Saddam Hussein’s lawyers filed last-ditch appeal in D.C. court

Lawyers for Saddam Hussein took their case to Washington late Friday in an attempt to spare the condemned Iraqi dictator from the gallows, but their efforts were unsuccessful.

U.S. District Judge Colleen Kollar-Kotelly said U.S. courts do not have jurisdiction to interfere in another country’s judicial process. The ruling could have been appealed, but it was issued within an hour of the time Iraqi officials said they expected the execution to be carried out.

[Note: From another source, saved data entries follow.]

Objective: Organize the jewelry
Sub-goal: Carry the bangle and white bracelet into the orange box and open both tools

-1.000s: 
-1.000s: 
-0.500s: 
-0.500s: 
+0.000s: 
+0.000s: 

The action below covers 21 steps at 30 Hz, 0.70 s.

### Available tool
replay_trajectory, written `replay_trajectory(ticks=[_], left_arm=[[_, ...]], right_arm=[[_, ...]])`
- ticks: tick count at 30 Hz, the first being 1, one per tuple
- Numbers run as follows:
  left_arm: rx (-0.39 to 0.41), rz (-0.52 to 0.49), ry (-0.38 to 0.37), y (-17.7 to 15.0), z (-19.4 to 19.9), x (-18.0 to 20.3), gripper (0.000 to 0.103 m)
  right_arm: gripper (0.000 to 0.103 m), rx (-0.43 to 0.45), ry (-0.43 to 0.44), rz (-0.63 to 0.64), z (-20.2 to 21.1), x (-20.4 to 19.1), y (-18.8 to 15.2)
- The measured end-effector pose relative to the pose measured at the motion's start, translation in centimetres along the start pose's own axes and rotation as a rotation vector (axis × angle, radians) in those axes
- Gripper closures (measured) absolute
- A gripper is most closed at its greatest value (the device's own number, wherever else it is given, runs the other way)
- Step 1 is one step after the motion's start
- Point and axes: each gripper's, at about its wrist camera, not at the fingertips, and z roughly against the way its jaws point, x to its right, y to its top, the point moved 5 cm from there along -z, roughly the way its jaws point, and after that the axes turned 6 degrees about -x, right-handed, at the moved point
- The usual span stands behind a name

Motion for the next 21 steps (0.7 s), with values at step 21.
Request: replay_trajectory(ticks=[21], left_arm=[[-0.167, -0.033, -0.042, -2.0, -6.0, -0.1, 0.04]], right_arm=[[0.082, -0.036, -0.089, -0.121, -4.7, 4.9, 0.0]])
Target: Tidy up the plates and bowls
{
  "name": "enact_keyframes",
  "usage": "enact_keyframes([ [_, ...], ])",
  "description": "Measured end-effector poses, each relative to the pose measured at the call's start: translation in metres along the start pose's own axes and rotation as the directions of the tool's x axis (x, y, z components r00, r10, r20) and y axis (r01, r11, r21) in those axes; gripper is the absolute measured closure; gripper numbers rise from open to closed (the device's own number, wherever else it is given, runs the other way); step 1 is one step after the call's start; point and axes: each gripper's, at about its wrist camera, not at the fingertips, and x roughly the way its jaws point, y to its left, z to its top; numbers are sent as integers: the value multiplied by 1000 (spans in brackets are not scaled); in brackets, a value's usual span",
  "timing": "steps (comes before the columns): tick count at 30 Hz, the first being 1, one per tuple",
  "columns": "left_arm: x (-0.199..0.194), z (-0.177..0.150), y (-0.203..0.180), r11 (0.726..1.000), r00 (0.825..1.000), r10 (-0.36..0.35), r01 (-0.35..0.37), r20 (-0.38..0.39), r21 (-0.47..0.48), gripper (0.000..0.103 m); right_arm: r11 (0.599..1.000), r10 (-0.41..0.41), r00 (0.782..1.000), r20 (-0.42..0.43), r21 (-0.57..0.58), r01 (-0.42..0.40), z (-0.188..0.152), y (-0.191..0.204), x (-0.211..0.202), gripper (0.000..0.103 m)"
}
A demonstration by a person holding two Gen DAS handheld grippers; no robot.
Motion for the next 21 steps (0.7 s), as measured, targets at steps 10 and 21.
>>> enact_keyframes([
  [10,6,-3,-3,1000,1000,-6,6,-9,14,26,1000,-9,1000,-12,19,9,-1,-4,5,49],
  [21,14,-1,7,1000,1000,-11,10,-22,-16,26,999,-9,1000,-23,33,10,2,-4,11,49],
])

Hussein was handed over to his Iraqi executioners and walked to the gallows. In one final moment of defiance, Hussein refused to have a hood pulled over his head before facing the same fate he was accused of inflicting on countless thousands during a quarter-century of ruthless power.

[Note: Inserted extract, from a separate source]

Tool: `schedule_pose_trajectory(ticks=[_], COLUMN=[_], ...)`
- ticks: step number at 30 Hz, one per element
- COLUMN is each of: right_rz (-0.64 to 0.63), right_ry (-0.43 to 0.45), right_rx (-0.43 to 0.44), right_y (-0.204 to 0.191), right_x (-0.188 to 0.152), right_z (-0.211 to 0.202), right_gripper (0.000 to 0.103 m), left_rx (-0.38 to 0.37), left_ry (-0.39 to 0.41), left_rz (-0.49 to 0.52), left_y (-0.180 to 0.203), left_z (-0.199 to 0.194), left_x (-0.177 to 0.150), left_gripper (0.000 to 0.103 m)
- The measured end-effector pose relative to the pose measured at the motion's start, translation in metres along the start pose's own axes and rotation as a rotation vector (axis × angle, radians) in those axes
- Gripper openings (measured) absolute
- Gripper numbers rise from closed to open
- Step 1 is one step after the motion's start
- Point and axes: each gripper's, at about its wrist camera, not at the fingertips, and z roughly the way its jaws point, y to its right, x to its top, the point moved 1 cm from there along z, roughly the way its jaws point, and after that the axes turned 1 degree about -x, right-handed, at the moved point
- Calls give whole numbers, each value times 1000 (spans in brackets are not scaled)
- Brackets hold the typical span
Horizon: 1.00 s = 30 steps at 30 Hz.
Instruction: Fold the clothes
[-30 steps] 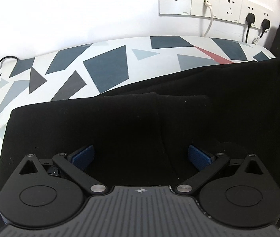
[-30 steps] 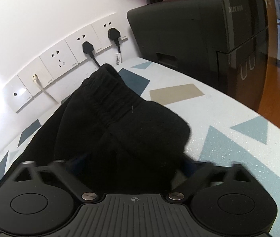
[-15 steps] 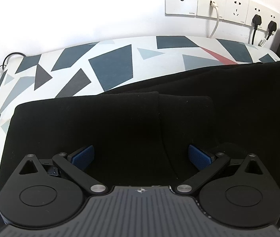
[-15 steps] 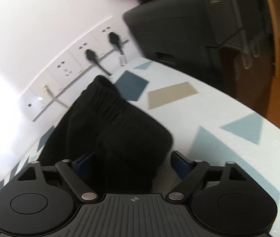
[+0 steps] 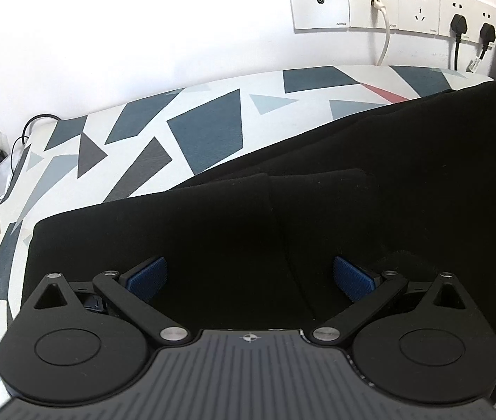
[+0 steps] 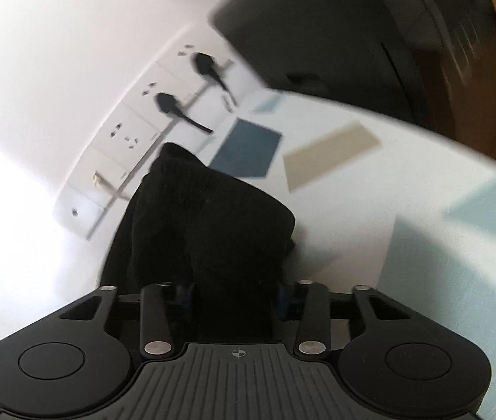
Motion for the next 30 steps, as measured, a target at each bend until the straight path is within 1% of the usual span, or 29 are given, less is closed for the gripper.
schedule_pose_trajectory(ticks=[2,5,7,9,12,14,16,19,21,22,23,25,27,30], right_rz=[-45,-15,-21,-4,88,84,51,52,48,45,55,84,102,94], right_ry=[43,61,61,41,-1,3,-1,-48,-77,-85,-96,-106,-102,-71], right_rx=[20,69,68,55,43,38,35,35,42,50,43,17,-5,-30], right_y=[-7,-8,-6,1,17,16,13,17,24,29,33,38,38,35], right_x=[0,9,11,11,10,9,11,16,15,13,11,8,4,-1], right_z=[-9,-21,-23,-20,-16,-22,-33,-52,-58,-58,-57,-53,-49,-45], right_gripper=[29,27,27,27,27,27,27,28,32,35,38,46,50,56], left_rx=[10,14,12,10,-12,-26,-37,-63,-73,-75,-78,-83,-79,-73], left_ry=[5,11,5,-1,-7,-8,-5,8,11,8,5,-1,-1,-1], left_rz=[6,19,21,26,20,26,49,63,39,31,24,10,30,51], left_y=[2,5,6,7,5,5,7,9,6,6,5,4,6,8], left_z=[-1,-1,-1,-1,0,0,-1,-3,-3,-2,-2,-1,-2,-2], left_x=[-1,-1,0,1,1,1,1,-4,-6,-6,-6,-6,-5,-5], left_gripper=[103,103,103,103,103,103,103,103,103,103,103,103,103,103])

The emergency motion filed by Hussein’s lawyers in U.S. District Court in the District of Columbia asked for a restraining order that would prevent the U.S. from handing Hussein over to Iraqi authorities for execution.

“Applicant Hussein is seeking an immediate, temporary stay of execution until further order of the court because the execution of Saddam Hussein now appears to be scheduled in the next 24 to 48 hours,” the motion states. It claims that executing the toppled tyrant will deprive him of his due process rights to respond to a civil suit filed against him in Washington.

Hussein, 69, was tried and convicted under Iraqi law for the 1982 massacre of 148 residents of the northern Iraqi city of Dujail. Hussein ordered the slaughter to avenge an assassination attempt.

Hundreds of thousands were imprisoned, tortured and killed under Hussein’s reign. Some human rights groups had hoped at least to postpone Hussein’s execution until a fuller audit of his crimes against humanity to could be catalogued.